Instructions for the task: All lines in the data bearing the string "blue" should be identified and copied.

Excerpts from a dataset:

BEGIN

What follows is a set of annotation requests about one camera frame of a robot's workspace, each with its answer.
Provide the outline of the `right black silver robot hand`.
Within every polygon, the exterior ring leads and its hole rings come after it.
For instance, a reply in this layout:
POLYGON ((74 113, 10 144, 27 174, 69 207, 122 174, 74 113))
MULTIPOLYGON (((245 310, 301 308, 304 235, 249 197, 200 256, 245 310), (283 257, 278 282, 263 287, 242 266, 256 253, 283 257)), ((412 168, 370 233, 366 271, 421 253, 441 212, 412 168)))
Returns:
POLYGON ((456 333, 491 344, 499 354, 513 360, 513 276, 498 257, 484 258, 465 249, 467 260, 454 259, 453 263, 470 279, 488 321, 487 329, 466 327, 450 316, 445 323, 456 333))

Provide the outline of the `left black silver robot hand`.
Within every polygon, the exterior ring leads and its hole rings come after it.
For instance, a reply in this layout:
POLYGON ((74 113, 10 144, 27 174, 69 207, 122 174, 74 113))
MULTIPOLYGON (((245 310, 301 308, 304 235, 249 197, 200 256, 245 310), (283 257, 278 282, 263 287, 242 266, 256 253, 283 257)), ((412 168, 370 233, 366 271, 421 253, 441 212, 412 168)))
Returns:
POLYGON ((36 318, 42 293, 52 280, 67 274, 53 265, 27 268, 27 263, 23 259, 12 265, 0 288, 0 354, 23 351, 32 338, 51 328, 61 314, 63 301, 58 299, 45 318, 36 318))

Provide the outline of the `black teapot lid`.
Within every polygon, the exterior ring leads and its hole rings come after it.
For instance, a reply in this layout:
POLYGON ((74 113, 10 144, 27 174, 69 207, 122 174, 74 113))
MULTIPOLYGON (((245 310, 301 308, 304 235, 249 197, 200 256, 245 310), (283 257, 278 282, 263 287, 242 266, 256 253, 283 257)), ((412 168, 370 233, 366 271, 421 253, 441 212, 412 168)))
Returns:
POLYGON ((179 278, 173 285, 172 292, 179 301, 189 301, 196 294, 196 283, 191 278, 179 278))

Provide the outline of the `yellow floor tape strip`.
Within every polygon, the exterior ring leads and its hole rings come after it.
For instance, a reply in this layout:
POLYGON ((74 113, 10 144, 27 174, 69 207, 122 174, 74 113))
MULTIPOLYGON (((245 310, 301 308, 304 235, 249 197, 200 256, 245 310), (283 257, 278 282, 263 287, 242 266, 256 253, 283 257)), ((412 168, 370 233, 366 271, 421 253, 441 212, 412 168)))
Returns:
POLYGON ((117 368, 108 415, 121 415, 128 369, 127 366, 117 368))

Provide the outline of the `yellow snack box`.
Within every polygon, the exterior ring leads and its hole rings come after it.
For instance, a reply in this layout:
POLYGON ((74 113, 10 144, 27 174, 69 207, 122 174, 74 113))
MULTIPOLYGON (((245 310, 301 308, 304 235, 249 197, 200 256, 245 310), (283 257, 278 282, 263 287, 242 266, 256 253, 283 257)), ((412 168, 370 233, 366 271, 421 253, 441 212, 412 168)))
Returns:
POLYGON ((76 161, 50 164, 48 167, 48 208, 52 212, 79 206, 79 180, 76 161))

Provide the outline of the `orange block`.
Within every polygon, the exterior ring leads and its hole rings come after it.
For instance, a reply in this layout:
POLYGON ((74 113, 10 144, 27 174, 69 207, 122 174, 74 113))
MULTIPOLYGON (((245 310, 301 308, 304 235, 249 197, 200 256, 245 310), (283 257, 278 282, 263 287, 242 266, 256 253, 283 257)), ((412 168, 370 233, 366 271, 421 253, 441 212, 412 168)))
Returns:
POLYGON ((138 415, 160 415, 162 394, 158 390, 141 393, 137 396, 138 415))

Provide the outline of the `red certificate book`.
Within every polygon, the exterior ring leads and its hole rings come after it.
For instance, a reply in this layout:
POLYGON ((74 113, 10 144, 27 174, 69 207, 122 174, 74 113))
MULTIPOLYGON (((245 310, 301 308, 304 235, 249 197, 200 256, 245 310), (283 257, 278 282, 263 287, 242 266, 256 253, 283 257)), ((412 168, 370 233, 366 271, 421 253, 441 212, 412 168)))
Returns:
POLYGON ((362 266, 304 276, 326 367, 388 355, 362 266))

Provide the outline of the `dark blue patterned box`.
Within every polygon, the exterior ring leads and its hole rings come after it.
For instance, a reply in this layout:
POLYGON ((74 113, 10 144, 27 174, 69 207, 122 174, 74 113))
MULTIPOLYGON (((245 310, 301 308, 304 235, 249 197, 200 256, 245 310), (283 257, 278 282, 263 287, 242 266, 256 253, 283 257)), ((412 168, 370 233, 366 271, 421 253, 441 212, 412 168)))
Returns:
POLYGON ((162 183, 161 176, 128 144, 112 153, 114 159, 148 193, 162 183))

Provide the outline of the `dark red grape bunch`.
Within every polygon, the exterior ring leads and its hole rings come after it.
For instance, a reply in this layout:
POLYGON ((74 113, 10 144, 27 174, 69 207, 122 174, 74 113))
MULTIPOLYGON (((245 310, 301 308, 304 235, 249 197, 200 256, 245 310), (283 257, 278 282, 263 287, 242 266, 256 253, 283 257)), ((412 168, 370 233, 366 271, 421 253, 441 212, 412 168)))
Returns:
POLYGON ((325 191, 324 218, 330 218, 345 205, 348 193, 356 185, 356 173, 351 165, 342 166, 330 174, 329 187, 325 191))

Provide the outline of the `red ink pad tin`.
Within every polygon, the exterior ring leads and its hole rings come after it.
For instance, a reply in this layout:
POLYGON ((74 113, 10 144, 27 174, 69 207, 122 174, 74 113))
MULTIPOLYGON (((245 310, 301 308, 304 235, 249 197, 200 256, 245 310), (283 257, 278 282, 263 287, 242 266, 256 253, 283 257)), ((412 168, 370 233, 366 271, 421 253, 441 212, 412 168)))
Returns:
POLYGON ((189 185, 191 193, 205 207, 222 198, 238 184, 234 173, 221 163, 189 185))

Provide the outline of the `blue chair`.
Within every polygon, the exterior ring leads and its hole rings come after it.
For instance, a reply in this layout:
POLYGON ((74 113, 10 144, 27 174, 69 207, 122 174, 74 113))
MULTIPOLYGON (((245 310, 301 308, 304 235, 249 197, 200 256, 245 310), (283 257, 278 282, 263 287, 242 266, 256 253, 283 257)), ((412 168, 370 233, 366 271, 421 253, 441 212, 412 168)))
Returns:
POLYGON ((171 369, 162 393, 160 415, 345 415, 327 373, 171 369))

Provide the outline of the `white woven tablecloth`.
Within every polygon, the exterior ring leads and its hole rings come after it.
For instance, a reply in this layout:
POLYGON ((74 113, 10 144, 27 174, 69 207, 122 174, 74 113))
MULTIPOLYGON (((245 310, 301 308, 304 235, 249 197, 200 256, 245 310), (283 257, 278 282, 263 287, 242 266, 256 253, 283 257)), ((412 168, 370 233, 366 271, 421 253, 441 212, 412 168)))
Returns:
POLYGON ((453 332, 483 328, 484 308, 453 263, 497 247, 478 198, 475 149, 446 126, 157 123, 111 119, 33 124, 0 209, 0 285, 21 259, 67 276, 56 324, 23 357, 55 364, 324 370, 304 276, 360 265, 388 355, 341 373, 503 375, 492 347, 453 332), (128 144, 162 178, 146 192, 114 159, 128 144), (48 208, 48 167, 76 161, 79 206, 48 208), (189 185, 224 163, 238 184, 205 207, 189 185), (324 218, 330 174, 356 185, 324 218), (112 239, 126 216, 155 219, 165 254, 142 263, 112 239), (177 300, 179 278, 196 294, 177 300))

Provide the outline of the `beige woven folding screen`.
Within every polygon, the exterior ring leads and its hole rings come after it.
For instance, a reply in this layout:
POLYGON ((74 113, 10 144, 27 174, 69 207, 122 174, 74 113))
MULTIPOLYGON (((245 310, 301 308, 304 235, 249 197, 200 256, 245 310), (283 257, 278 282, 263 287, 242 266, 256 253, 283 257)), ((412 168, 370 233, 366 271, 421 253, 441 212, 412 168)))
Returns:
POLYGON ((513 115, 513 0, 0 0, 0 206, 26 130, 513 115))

END

Written solution:
Provide the outline of the `dark blue patterned box`.
Provide the outline of the `blue chair`.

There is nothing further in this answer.